Dem Fall G1/21 liegt die Frage der Technische Beschwerdekammer 3.5.02 in ihrer Zwischenentscheidung vom 12. März 2021 in der Sache T1807/15 zugrunde, die wie folgt lautet:
„Ist die Durchführung einer mündlichen Verhandlung in Form einer Videokonferenz mit dem Recht auf mündliche Verhandlung nach Artikel 116 (1) EPÜ vereinbar, wenn nicht alle Verfahrensbeteiligten der Durchführung einer mündlichen Verhandlung in Form einer Videokonferenz zugestimmt haben?“
Die Frage wurde in Reaktion darauf gestellt, dass der Verwaltungsrat dem neuen Artikel 15a der Verfahrensordnung der Beschwerdekammern (VOBK) 2020 zugestimmt hat, der am 1. April 2021 in Kraft getreten ist und wie folgt lautet:
„Als Videokonferenz durchgeführte mündliche Verhandlung
(1) Die Kammer kann beschließen, die mündliche Verhandlung gemäß Artikel 116 EPÜ auf Antrag eines Beteiligten oder von Amts wegen als Videokonferenz durchzuführen, wenn sie dies für zweckmäßig erachtet.
(2) Wird die mündliche Verhandlung in den Räumlichkeiten des Europäischen Patentamts anberaumt, kann es einem Beteiligten, einem Vertreter oder einer Begleitperson auf Antrag gestattet werden, per Videokonferenz teilzunehmen.
(3) Der Vorsitzende im jeweiligen Beschwerdeverfahren und mit seinem Einverständnis jedes andere Mitglied der Kammer im jeweiligen Beschwerdeverfahren können an der mündlichen Verhandlung per Videokonferenz mitwirken.“
Artikel 15a VOBK 2020 ermöglicht somit den Beschwerdekammern des EPAs, zu mündlichen Verhandlungen per Videokonferenz zu laden.

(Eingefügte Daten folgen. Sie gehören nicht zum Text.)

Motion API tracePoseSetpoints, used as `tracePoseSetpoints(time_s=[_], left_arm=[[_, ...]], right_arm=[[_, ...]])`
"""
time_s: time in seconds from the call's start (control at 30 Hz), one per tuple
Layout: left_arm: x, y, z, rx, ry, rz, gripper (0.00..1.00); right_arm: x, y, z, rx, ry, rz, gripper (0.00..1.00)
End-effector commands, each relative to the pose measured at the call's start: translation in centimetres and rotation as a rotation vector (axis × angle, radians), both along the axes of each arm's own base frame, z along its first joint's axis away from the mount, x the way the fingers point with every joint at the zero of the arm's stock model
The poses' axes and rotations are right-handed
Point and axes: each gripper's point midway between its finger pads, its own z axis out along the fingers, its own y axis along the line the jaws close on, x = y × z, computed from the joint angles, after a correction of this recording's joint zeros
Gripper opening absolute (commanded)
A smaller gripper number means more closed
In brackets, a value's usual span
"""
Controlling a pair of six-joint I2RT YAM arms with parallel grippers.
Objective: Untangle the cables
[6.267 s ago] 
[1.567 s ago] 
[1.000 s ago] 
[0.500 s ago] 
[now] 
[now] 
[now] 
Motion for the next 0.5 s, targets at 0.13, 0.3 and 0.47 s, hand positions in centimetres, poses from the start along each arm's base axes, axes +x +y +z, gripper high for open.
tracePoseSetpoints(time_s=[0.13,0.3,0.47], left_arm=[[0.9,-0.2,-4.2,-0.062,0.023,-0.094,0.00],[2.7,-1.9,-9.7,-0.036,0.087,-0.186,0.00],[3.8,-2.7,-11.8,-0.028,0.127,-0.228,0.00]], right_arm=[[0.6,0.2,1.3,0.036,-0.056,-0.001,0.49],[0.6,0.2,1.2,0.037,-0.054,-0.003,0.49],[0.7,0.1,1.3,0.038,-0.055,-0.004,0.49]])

Die von der Großen Beschwerdekammer erlassene Entscheidung lautet wie folgt:
„Während eines allgemeinen Notstands, der die Möglichkeiten der Beteiligten beeinträchtigt, an einer mündlichen Verhandlung in Person in den Räumlichkeiten des EPAs teilzunehmen, ist die Durchführung einer mündlichen Verhandlung vor den Beschwerdekammern in Form einer Videokonferenz mit dem EPÜ vereinbar, auch wenn nicht alle Verfahrensbeteiligten der Durchführung einer mündlichen Verhandlung in Form einer Videokonferenz zugestimmt haben.“
Bemerkenswerterweise beschränkt die Große Beschwerdekammer ihre Antwort auf die allgemeiner gehaltene Vorlagefrage auf mündliche Verhandlungen in Zeiten eines allgemeinen Notstands, der die Möglichkeiten der Beteiligten beeinträchtigt, an einer mündlichen Verhandlung in Person in den Räumlichkeiten des EPAs teilzunehmen und auf mündlichen Verhandlung vor den Beschwerdekammern (zweite Instanz). Daher scheint die Große Beschwerdekammer ihre Antwort auf den spezifischen Kontext der Vorlagefrage beschränkt zu haben. In der Entscheidung der Großen Beschwerdekammer wird weder behandelt, ob die Zustimmung der Beteiligten zur mündlichen Verhandlung per Videokonferenz erforderlich ist, wenn keine allgemeiner Notstands besteht, noch werden mündliche Verhandlungen im Prüfungsverfahren und Einspruchsverfahren vor den erstinstanzlichen Organen des EPAs berücksichtigt.
In der Entscheidung wird klargestellt, dass die Praxis der Beschwerdekammern, mündliche Verhandlungen per Videokonferenz in Beschwerdeangelegenheiten auch ohne Zustimmung der Beteiligten auf der Grundlage des neuen Artikels 15a der VOBK 2020 zu laden, in Zeiten der COVID-19 Pandemie gerechtfertigt ist. Da Artikel 15a der VOBK 2020 den Beschwerdekammern gestattet, mündliche Verhandlungen „auf Antrag eines Beteiligten oder von Amts wegen als Videokonferenz durchzuführen, wenn sie dies für zweckmäßig erachtet“, muss abgewartet werden, ob die noch folgende Begründung der Entscheidung G1/21 zusätzliche Hinweise geben wird, wann eine mündliche Verhandlung per Videokonferenz zweckmäßig erscheint oder ob Artikel 15a VOBK 2020 grundsätzlich im Einklang mit Artikel 116 EPÜ steht.